Blackmon Mooring v. St. Edward’s University — Third Court Reverses Summary Judgment, Holds Parol Evidence Cannot Transform Cost Estimate into Price Cap

Case
Blackmon Mooring of Austin, LLC v. St. Edward’s University, Inc.
Court
Texas Court of Appeals (Third District, Austin)
Date Decided
2026-05-29
Docket No.
No. 03-24-00334-CV
Judge(s)
Justice Ellis; before Chief Justice Byrne, Justices Kelly and Ellis
Topics
Breach of Contract, Construction Law, Parol Evidence Rule
Source
Full opinion on CourtListener

Background

After a burst pipe flooded a student dormitory at St. Edward’s University, the university retained Blackmon Mooring of Austin to mitigate the damage and rebuild portions of the dorm. The parties entered into a Reconstruction Contract providing that the university would pay Blackmon Mooring on a cost-plus basis with no guaranteed maximum price. The contract’s Scope of Work established an “estimated budgetary price” that Blackmon Mooring could “exceed” with “notice” to the university and its casualty insurer, Federal Insurance Company.

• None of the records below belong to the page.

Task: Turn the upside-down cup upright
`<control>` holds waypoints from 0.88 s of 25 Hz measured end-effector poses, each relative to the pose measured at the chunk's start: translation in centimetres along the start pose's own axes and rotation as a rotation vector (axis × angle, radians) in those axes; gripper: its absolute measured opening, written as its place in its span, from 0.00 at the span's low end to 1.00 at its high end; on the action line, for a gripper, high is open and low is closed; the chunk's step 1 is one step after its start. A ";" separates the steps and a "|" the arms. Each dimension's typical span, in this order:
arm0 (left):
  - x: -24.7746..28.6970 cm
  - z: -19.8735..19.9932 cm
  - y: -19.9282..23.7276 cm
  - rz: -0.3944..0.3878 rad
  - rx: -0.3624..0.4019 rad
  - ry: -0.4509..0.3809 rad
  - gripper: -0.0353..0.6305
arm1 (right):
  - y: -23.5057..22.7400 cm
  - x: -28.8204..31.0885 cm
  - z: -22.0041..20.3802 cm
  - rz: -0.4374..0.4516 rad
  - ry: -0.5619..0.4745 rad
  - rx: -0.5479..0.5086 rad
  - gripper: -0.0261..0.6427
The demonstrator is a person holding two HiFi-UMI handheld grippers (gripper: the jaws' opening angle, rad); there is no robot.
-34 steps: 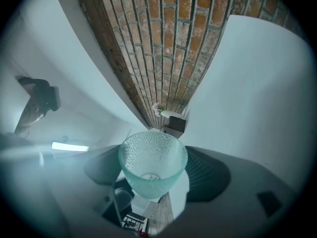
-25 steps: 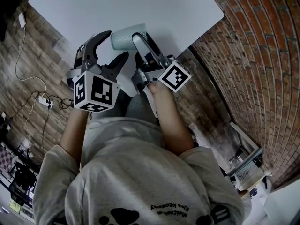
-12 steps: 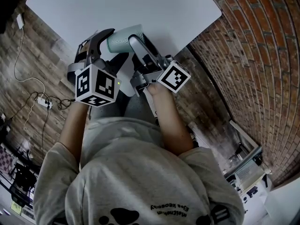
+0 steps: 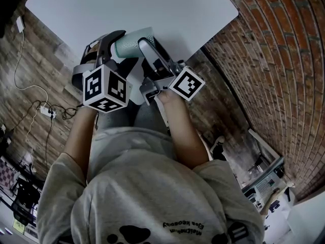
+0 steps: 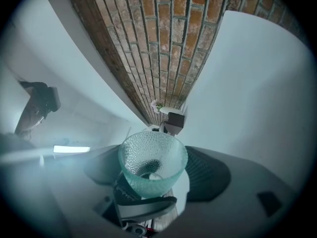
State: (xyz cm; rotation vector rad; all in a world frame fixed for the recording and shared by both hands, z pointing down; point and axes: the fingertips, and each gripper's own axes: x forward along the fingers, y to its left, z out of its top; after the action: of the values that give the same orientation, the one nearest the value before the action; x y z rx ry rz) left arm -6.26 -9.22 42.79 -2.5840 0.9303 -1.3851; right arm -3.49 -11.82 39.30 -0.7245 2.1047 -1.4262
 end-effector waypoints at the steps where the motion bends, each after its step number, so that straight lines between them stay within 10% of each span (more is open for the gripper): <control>1: 0.1 0.0 0.0 -0.003 0.004 0.000 0.54 | -0.1 0.0 0.0 -0.002 -0.003 0.001 0.61; 22: 1.5 -1.2 -1.2 -0.089 -0.006 0.073 0.54 | 1.7 -5.0 4.8 -0.133 -0.060 -0.263 0.64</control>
State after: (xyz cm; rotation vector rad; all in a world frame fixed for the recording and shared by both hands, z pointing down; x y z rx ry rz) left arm -6.00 -8.82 44.93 -2.6259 0.8400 -1.5099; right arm 3.08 -11.20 36.68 -1.0127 2.2580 -1.1880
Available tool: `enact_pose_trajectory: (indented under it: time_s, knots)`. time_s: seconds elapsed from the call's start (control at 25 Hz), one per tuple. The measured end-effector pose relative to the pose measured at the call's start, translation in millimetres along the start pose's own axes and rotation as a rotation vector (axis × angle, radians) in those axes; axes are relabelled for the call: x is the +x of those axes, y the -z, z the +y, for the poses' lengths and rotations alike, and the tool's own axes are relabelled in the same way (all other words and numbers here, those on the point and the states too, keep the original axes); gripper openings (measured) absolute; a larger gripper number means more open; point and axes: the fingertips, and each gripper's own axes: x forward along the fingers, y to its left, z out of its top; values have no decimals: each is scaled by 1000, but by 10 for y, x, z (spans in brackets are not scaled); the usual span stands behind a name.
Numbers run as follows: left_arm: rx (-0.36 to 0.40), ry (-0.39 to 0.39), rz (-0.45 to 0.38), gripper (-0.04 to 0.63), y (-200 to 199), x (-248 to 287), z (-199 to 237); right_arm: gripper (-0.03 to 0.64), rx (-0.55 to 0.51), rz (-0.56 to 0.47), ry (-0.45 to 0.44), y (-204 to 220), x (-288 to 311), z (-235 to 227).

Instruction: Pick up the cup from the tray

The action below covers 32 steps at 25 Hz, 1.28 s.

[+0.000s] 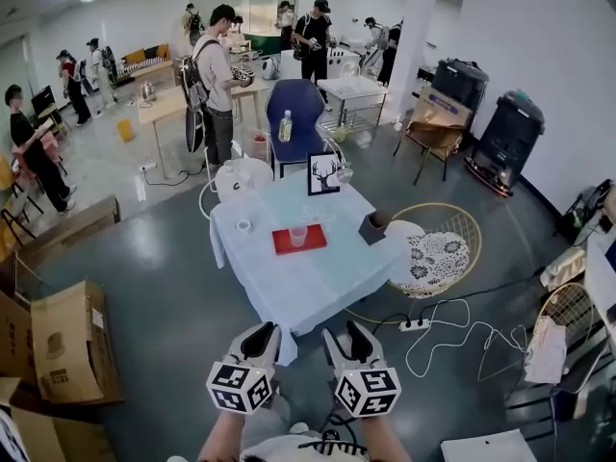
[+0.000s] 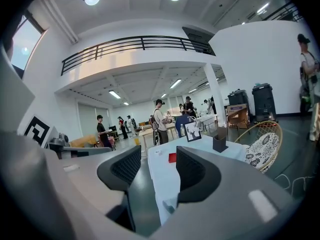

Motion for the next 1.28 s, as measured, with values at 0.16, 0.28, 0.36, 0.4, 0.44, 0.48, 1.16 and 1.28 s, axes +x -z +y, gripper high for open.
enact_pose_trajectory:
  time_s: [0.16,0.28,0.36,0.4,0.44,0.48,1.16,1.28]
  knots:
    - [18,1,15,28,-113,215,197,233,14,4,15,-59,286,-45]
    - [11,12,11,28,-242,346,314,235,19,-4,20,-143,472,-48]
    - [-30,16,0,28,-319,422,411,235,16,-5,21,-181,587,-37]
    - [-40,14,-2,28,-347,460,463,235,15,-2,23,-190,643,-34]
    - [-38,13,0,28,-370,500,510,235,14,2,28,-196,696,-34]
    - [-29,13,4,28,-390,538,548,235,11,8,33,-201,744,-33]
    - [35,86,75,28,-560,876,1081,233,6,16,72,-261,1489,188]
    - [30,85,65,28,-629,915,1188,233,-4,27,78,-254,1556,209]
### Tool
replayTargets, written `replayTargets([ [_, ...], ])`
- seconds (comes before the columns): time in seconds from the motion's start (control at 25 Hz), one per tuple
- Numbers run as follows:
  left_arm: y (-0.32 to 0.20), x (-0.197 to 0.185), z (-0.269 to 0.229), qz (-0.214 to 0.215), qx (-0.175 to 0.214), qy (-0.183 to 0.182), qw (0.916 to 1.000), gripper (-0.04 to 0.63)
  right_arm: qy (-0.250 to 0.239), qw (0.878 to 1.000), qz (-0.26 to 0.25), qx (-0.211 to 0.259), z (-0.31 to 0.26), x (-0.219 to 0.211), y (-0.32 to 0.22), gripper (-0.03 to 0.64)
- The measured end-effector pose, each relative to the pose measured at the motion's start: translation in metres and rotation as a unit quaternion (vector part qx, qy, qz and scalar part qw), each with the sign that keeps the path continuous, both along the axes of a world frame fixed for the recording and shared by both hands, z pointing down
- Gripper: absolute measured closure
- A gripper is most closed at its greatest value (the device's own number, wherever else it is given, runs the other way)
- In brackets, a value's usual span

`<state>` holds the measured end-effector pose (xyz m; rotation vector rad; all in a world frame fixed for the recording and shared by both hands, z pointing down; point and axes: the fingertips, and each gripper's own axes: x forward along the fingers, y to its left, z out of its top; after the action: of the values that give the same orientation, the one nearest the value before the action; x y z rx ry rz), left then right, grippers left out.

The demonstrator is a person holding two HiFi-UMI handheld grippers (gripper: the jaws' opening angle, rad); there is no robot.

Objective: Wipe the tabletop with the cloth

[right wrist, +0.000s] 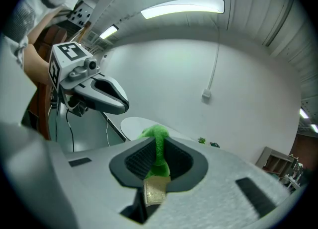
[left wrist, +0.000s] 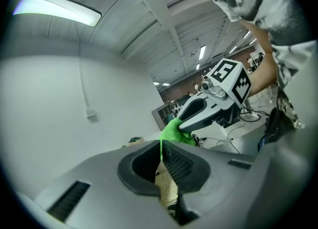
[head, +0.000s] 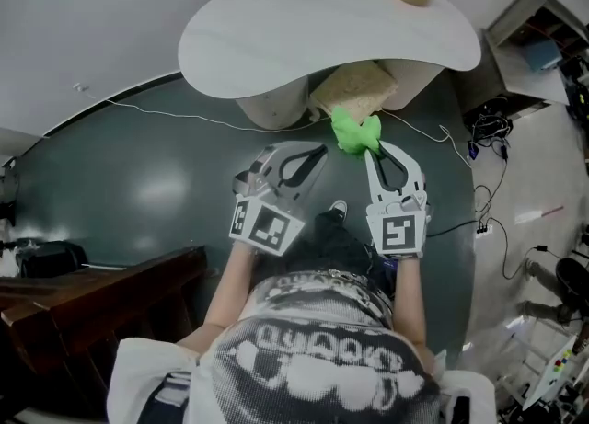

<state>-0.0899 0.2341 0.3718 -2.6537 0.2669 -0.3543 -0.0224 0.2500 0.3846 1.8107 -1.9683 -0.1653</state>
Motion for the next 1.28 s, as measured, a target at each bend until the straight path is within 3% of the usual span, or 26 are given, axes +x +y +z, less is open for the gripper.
replayTargets([
  [0.48,0.001,0.067,0.006,-0.015,0.004,-0.005,0.9999,0.584,-0.011,1.000,-0.010,-0.002,0.012,0.067,0.007,0.561],
  [1.28,-0.025,0.099,0.018,-0.021,0.001,-0.039,0.9990,0.584,-0.045,0.999,-0.016,0.002,0.022,0.100,-0.027,0.563],
])
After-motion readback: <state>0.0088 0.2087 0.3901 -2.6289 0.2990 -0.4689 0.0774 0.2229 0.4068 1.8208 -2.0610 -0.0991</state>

As work progressed, Blackmon Mooring notified the university and Federal that it would exceed the estimated budget, though it did not specify by how much. Neither the university nor Federal objected—both emphasized the importance of completing the work as quickly as possible. When Blackmon Mooring sought final payment in an amount far exceeding the estimated budget, St. Edward’s refused to pay the full amount invoiced.

Blackmon Mooring sued for breach of contract. The university moved for summary judgment, arguing that pre-contract negotiations and communications established that the “estimated budgetary price” was actually a “not-to-exceed” cap on its payment obligation. The trial court granted summary judgment for the university.

The Court’s Holding

The Third Court of Appeals reversed and remanded. Justice Ellis held that the trial court erred by considering parol evidence—specifically the parties’ pre-contract negotiations—to reinterpret the contract’s “estimated budgetary price” as a hard price ceiling. The written contract unambiguously characterized the number as an estimate that could be exceeded with notice, and the parol evidence rule prohibits using extrinsic evidence to contradict that plain meaning.

The court emphasized that under Texas law, the parol evidence rule is a rule of substantive law, not merely a rule of evidence. Evidence violating the rule “has no legal effect” and “cannot be considered by the court when it construes the contract, even if the evidence is admitted without objection.” Because the university’s entire summary-judgment theory depended on parol evidence transforming an estimate into a cap, the judgment could not stand.

Key Takeaways

  • An “estimated budgetary price” in a cost-plus construction contract is not a price cap absent unambiguous language making it one—and pre-contract negotiations cannot transform an estimate into a maximum through parol evidence.
  • The parol evidence rule is a rule of substantive contract law in Texas, not an evidentiary rule. It does not require an objection to preserve, and evidence violating it has no legal effect regardless of whether it was admitted without objection.
  • Owners who want a guaranteed maximum price in cost-plus contracts must expressly state it in the written agreement—not rely on course-of-dealing or negotiation history.
  • Contractors who provide notice of cost overruns as contractually required should document that notice carefully, as compliance with the notice provision may be critical to recovery.

Why It Matters

This decision is immediately relevant to Texas construction contractors and project owners negotiating cost-plus agreements. The opinion draws a bright line: if a contract labels a number as an “estimate,” Texas courts will not allow the other party to use pre-contract communications to retroactively convert that estimate into a hard cap. Owners who need a guaranteed maximum price must say so in the four corners of the written agreement.

For Texas practitioners generally, the opinion provides a forceful restatement of the parol evidence rule’s substantive-law status, including the important holding that waiver by failure to object is inapplicable. This distinction between substantive contract law and evidentiary rules of admissibility has broad implications beyond construction disputes.